Medalie came in shortly after the whole show was over, just to check in with me and answer any remaining questions.  I thanked him, asked how much tissue was removed (just under a pound on each side) and we had time for this pic:

The sculptor of my new bust. and me. And my new bust.

I left the office feeling much better: A cleaned me up a bit where the drain sites were, gave me new ointment and bandages over my nipples, and of course removed the horrid drains.  The removal of which burned, but wasn’t impossible to live through.

Tired of seeing me in that same Penguin checkered button-up yet?

This is the face of someone who is no longer bleeding from the armpits. At least not to a degree that requires cyborg tubing going out of the sides of his chest.

After the office visit, K and Poppa T and I went out to lunch:

Ohio City Burrito calls to me in my sleep.

Victory Dairy! (Or, my new chest deserves a little sour cream.)

All in all the day my drains came out was a great day for lots of reasons: new freedom of movement, new self-directed options for identity, new gauze on my nipples.  And I didn’t even need to hug a pillow on the way back to the B and B.

That’s a happy boy.

Be nice to yourselves,
Your Pal Eli

34 thoughts on “Day Six: First Look at the New Chest, or Parade of Photos!

  1. WOOOOO! I am surprised you didn’t pass out from surprise, shock, or joy.

    The initial swelling takes 2-4 weeks to go down, and about 4-5 months for the full puffiness to recede. You will start to regain sensation slowly as well. But you can start enjoying your new life today!

    (PS: once you start showering together, there is no stopping).

  2. I LOVE that you got a prescription for joint showers. I literally burst out laughing when I saw the pic of the Rx! Glad to hear that you’re doing well.

  3. CONGRATULATIONS once again!! Would it be fair to assume a New Chest Pride Cloud has now presented itself to be your new mode of transport for the forseeable future…?? Echoing the previous comments now: looking good, my friend!
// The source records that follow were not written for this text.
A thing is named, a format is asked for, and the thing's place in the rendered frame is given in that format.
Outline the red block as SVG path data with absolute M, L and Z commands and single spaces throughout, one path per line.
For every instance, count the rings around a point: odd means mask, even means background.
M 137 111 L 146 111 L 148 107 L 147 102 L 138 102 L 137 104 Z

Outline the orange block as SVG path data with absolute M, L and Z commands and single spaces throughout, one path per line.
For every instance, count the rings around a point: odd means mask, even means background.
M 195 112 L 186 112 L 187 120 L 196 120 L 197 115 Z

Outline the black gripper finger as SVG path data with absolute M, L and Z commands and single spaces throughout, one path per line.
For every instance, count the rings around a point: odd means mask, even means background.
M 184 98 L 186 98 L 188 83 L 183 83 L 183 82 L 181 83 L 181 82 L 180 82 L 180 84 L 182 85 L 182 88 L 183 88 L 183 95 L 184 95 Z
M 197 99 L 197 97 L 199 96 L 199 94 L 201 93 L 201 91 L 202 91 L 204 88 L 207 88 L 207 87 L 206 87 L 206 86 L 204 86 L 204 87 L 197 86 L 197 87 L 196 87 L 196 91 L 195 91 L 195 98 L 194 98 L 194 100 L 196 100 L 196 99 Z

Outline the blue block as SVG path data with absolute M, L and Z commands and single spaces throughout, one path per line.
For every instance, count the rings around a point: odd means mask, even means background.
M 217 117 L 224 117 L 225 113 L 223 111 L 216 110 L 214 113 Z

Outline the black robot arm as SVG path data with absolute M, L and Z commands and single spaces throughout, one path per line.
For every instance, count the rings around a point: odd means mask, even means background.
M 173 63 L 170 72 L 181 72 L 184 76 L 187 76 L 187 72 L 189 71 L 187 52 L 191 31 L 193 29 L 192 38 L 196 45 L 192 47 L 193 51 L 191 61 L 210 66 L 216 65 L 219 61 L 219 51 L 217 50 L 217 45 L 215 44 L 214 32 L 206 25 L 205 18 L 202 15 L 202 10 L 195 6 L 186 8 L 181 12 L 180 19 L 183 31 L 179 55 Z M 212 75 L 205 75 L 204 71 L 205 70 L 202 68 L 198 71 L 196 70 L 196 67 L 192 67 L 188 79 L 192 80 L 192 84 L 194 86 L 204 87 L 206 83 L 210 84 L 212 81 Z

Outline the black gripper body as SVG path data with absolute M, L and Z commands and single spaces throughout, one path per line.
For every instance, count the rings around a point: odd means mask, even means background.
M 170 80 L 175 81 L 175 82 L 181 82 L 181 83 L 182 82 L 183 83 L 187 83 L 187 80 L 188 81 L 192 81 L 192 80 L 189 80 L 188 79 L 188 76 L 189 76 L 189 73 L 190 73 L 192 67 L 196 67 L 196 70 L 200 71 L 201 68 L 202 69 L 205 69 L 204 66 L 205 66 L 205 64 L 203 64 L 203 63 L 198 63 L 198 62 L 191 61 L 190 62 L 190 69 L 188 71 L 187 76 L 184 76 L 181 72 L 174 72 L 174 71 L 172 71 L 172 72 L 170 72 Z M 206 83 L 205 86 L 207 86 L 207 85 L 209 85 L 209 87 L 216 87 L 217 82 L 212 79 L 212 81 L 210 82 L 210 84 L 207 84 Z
    • Thanks brother. Actually, I’ve been a little glum as of late, a bit of a cloud has presented itself, but it’s grey and over my head instead of silver-lined and under my feet. A post about that is coming soon, too.

      But don’t feel bad for me, I’ve got a sweet new chest, and this morose moment will pass, just like the clouds. 😉

      Ol’ Eli will prevail.

      • Noooo… Not the Grey Head Cloud… Hmm. Somehow, I doubt that shooting at it will do any good. Aha! A leaf blower might, though… You can borrow mine if you like… and soon you’ll be “non-glum, chum” again 😉

        If you need a Positive Feeling, now you need only look down… My inbox (which hopefully shows up on comments and the like) is always open, should you need it. Hugs as always 🙂

        (Phew. Got it right that time. Intense concentration and very slow key-whacking paid off.)

      • This talk of grey clouds over your head reminds me of a line from an old Def Leppard song: “You think the shadow of doubt is hanging over my head, its just an angel who’s wings hide the sun.” Maybe the reason you can’t find the silver lining is because its not really a cloud at all. Just a thought in my hope to dispel some of the gloom.

      • Thomas,

        You are forever a sweet prince on this blog, and I thank you for the nudge of good cheer. I think this is common post-surgical depression, and a relatively easy to manage bout of it. I am going to post on it tomorrow or the next day, but this is nothing to worry about.

        I do, as always, appreciate your input and support. 😉


  4. congrats! nice prescription, btw. i don’t have a prescription for snugly/sexy showers, but it’s totally in my care manual (i come with one of those).

    and you look great!

  5. “which I of course heard as, “K should take showers with Eli.”” left me chuckling for quite a while! It’s nice to see that healing is going well. I am sending good thoughts to both of you.

  6. Wahoo! You got there! Hey, you look great – sore, yes. Swollen, yes. But great. There’s still swelling there on your sides under your armpits but that will shift over time. The shape and proportion is great and you’re gonna fill that out with some pec contour in time. The shirt hangs well too – sooo flat!!